• [Work to complete] Go through the entries below and retype them exactly, omitting each picture.

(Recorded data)
------------------------------
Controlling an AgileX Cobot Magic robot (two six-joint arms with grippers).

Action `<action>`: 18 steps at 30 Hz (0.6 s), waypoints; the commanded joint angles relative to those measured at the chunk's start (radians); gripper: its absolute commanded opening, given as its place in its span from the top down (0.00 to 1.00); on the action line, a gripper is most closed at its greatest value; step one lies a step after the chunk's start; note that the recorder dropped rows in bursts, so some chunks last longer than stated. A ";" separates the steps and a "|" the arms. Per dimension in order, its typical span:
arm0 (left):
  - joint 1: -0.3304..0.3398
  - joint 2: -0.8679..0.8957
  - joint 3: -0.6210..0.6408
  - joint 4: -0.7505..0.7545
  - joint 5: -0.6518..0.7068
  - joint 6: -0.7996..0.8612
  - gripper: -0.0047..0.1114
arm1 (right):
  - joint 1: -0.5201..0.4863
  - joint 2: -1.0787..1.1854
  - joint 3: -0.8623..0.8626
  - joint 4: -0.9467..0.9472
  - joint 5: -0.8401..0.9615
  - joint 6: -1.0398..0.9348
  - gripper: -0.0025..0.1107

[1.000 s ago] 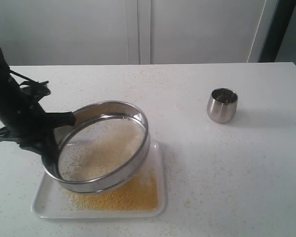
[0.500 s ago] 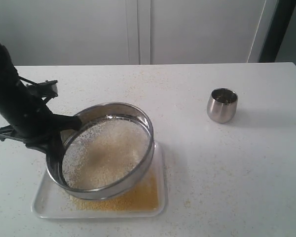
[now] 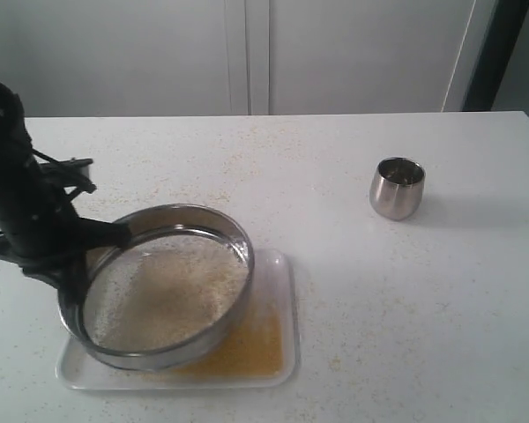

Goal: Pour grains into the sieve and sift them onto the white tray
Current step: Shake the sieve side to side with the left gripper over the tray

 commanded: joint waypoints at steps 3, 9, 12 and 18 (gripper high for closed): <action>-0.029 -0.015 0.046 -0.275 -0.121 0.218 0.96 | -0.007 -0.006 0.003 0.002 -0.006 0.004 0.98; 0.047 -0.015 0.050 -0.051 -0.050 -0.062 0.96 | -0.007 -0.006 0.003 0.002 -0.006 0.004 0.98; 0.017 -0.015 0.054 -0.212 -0.083 0.087 0.96 | -0.007 -0.006 0.003 0.002 -0.006 0.004 0.98; -0.008 -0.015 0.054 -0.113 -0.078 0.100 0.96 | -0.007 -0.006 0.003 0.002 -0.006 0.021 0.98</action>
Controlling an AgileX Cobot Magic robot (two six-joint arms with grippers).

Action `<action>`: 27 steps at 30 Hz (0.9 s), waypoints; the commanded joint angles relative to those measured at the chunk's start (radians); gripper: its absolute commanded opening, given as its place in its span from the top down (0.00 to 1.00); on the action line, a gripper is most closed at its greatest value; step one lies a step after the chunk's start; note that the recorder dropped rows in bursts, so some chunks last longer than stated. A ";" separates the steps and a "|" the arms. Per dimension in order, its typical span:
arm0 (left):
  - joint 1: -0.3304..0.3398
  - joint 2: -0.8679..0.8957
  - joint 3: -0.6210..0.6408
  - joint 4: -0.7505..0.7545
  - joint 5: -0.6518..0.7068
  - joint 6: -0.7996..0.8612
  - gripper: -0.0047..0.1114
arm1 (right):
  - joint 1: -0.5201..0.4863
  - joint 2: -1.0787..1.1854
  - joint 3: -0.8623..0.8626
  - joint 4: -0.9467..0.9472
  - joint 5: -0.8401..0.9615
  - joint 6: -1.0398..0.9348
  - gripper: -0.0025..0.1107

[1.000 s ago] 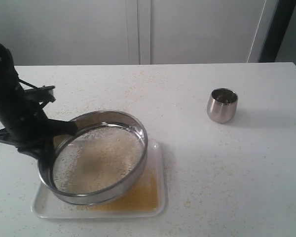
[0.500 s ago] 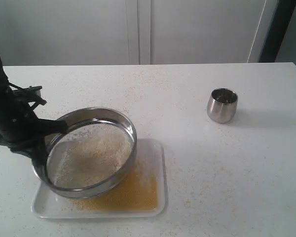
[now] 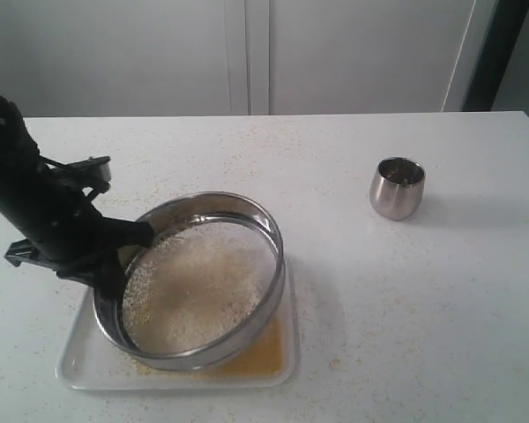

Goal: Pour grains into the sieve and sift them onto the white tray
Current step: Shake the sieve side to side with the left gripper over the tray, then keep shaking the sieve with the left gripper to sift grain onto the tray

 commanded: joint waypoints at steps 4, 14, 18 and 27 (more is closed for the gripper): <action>0.001 -0.013 0.002 0.055 0.029 -0.162 0.96 | -0.007 -0.006 0.003 0.002 -0.006 0.019 0.98; -0.067 -0.013 -0.010 0.038 0.003 -0.099 0.96 | -0.007 -0.006 0.003 0.002 -0.006 0.019 0.98; -0.023 -0.016 -0.014 0.295 0.103 -0.305 0.96 | -0.007 -0.006 0.003 0.002 -0.006 0.019 0.98; -0.013 -0.024 -0.038 0.233 0.078 -0.302 0.96 | -0.007 -0.006 0.003 0.002 -0.009 0.019 0.98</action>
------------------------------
• [Final answer]
Controlling an AgileX Cobot Magic robot (two six-joint arms with grippers).

Action `<action>`: 18 steps at 30 Hz (0.6 s), waypoints; the commanded joint angles relative to those measured at the chunk's start (radians); gripper: its absolute commanded opening, given as its place in its span from the top down (0.00 to 1.00); on the action line, a gripper is most closed at its greatest value; step one lies a step after the chunk's start; note that the recorder dropped rows in bursts, so some chunks last longer than stated. A ";" separates the steps and a "|" the arms. Per dimension in order, its typical span:
arm0 (left):
  - joint 1: -0.3304..0.3398
  - joint 2: -0.8679..0.8957
  - joint 3: -0.6210..0.6408
  - joint 4: -0.7505..0.7545
  - joint 5: -0.6518..0.7068
  - joint 6: -0.7996..0.8612
  - gripper: -0.0047..0.1114
arm1 (right):
  - joint 1: -0.5201..0.4863
  - joint 2: -1.0787..1.1854
  - joint 3: -0.8623..0.8626
  - joint 4: -0.9467..0.9472
  - joint 5: -0.8401..0.9615
  - joint 6: -1.0398..0.9348
  - gripper: -0.0025..0.1107

[1.000 s ago] 
[0.500 s ago] 
[now] 

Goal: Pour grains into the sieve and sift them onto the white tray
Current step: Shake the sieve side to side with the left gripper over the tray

 commanded: joint waypoints at steps 3, 9, 12 and 18 (gripper high for closed): <action>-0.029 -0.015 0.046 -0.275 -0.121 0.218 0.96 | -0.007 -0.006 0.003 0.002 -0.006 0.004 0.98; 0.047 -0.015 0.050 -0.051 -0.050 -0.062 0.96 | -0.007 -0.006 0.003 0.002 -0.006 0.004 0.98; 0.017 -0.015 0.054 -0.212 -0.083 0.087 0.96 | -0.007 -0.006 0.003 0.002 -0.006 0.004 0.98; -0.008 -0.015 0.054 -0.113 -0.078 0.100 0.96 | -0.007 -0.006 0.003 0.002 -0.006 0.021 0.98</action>
Controlling an AgileX Cobot Magic robot (two six-joint arms with grippers).

Action `<action>`: 27 steps at 30 Hz (0.9 s), waypoints; the commanded joint angles relative to those measured at the chunk's start (radians); gripper: its absolute commanded opening, given as its place in its span from the top down (0.00 to 1.00); on the action line, a gripper is most closed at its greatest value; step one lies a step after the chunk's start; note that the recorder dropped rows in bursts, so some chunks last longer than stated. A ";" separates the steps and a "|" the arms. Per dimension in order, its typical span:
arm0 (left):
  - joint 1: -0.3304..0.3398
  - joint 2: -0.8679..0.8957
  - joint 3: -0.6210..0.6408
  - joint 4: -0.7505..0.7545
  - joint 5: -0.6518..0.7068
  - joint 6: -0.7996..0.8612
  - gripper: -0.0047..0.1114
arm1 (right):
  - joint 1: -0.5201..0.4863
  - joint 2: -1.0787..1.1854
  - joint 3: -0.8623..0.8626
  - joint 4: -0.9467..0.9472
  - joint 5: -0.8401..0.9615
  - joint 6: -1.0398..0.9348
  - gripper: -0.0025..0.1107

[1.000 s ago] 
[0.500 s ago] 
[now] 

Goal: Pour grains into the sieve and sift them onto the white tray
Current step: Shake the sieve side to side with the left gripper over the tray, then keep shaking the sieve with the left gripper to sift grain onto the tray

 commanded: joint waypoints at steps 4, 14, 18 and 27 (more is closed for the gripper): <action>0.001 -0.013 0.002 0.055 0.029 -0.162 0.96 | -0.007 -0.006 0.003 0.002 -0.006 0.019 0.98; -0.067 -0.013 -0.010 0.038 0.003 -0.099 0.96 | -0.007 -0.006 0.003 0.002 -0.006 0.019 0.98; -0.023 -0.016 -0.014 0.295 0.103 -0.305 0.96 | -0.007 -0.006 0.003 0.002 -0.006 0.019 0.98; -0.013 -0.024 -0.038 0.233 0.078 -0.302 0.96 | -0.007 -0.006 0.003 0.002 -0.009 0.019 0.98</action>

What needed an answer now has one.